A Doctoral Thesis in the Making
It just won't be mine, because while I would like an answer I don't want to do the research. Anyway, in of my classes a fairly complex question came to me that basically got the teacher with a deer in headlights look and no answer. Basically my question is that the concept of God that most denominations hold of an invisible, omnipresent, omnipotent, and omniscient, and all loving being is, in Piaget's developmental stages, a formal operations thought. When we teach this concept to children, who are in a preoperational development stage, they literally can not fully understand the concept. Thus, they adapt the concepts to the framework they understand. Doing so creates and influences their God image, and a psychologist, Ana Maria Rizzuto, argued that the God image we form as children will impact how we view and understand God for the rest of our lives. So for (a crude) example, if a child ask how old does God live and lives in heaven, and a Sunday school teacher answer that God is older than anyone else and lives in heaven, the child might construct an image of God which consist of an old man sitting on clouds.
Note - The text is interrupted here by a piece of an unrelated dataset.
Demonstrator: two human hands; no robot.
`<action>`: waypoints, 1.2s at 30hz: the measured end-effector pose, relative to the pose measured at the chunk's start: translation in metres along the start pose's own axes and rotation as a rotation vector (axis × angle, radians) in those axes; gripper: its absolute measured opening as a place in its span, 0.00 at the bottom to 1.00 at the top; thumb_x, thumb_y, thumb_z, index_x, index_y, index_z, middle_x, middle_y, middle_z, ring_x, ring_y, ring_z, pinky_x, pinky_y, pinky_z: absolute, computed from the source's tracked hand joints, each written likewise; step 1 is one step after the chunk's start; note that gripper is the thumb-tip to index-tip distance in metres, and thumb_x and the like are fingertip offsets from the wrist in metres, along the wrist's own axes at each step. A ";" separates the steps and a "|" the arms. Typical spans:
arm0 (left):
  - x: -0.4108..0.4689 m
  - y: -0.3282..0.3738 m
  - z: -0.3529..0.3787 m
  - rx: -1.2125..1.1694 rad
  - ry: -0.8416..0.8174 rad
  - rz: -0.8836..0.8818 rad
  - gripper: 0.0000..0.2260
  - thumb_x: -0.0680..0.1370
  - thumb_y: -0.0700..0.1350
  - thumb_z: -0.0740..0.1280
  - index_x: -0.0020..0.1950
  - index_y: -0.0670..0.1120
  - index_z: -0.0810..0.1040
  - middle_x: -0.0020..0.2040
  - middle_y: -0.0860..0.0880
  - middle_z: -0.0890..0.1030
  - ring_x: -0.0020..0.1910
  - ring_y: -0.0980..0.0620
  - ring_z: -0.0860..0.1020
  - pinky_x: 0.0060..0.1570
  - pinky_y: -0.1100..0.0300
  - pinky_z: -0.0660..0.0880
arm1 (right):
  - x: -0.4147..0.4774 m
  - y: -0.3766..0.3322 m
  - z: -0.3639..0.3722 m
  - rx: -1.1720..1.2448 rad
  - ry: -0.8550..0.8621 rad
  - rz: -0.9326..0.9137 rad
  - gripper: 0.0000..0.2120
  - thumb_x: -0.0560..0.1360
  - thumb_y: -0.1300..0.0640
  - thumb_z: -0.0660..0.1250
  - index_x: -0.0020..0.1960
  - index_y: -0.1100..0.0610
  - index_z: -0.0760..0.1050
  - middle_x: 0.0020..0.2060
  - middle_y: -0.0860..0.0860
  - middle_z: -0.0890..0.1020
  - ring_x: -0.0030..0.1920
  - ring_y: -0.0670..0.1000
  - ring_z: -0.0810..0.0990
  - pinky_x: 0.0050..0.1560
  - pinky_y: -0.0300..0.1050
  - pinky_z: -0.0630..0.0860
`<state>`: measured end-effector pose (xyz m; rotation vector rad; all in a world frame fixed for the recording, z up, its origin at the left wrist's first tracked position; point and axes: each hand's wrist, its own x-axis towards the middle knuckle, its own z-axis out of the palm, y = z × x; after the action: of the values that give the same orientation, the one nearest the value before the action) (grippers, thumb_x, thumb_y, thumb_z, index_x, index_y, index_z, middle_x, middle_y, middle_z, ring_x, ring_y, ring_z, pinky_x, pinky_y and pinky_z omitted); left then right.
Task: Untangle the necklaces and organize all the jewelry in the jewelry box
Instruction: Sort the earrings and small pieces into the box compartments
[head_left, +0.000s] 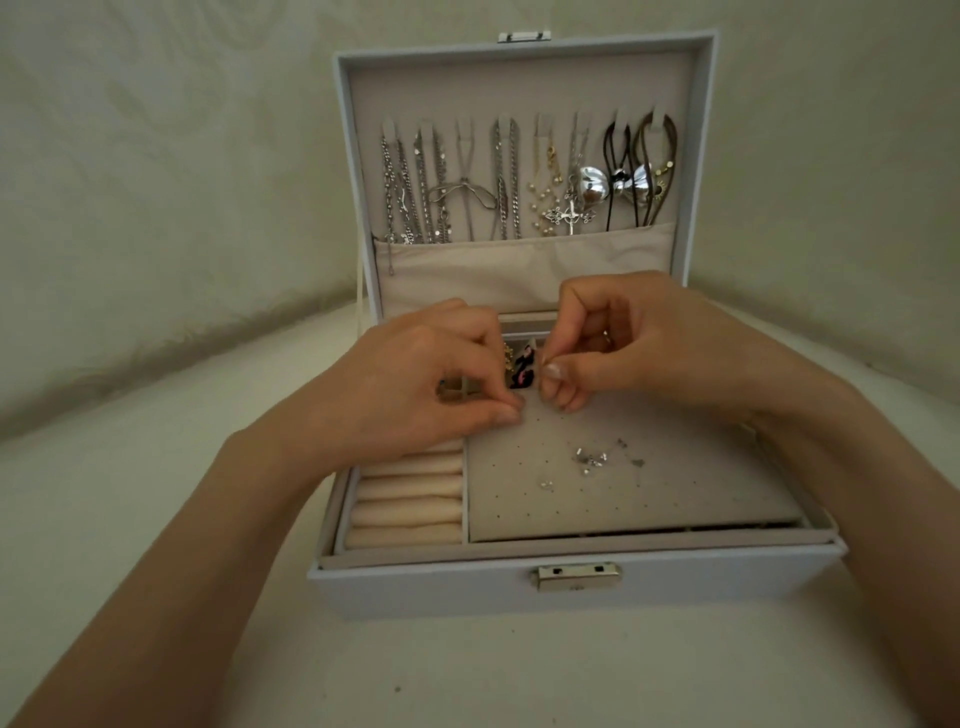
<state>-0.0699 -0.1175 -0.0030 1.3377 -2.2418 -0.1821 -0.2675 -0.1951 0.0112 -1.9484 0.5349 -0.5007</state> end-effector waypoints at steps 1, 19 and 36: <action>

No matter how juvenile and incorrect this image is, Rizzuto argues that on some level this God image will always be present and influece the inidivudal's perception and relationship with God. The question is how Christian educators teach the nature and character of God to children in a way that does not impact their God image in undesirable ways?
If anyone has an answer to this question, let me know!
If anyone has an answer to this question, let me know!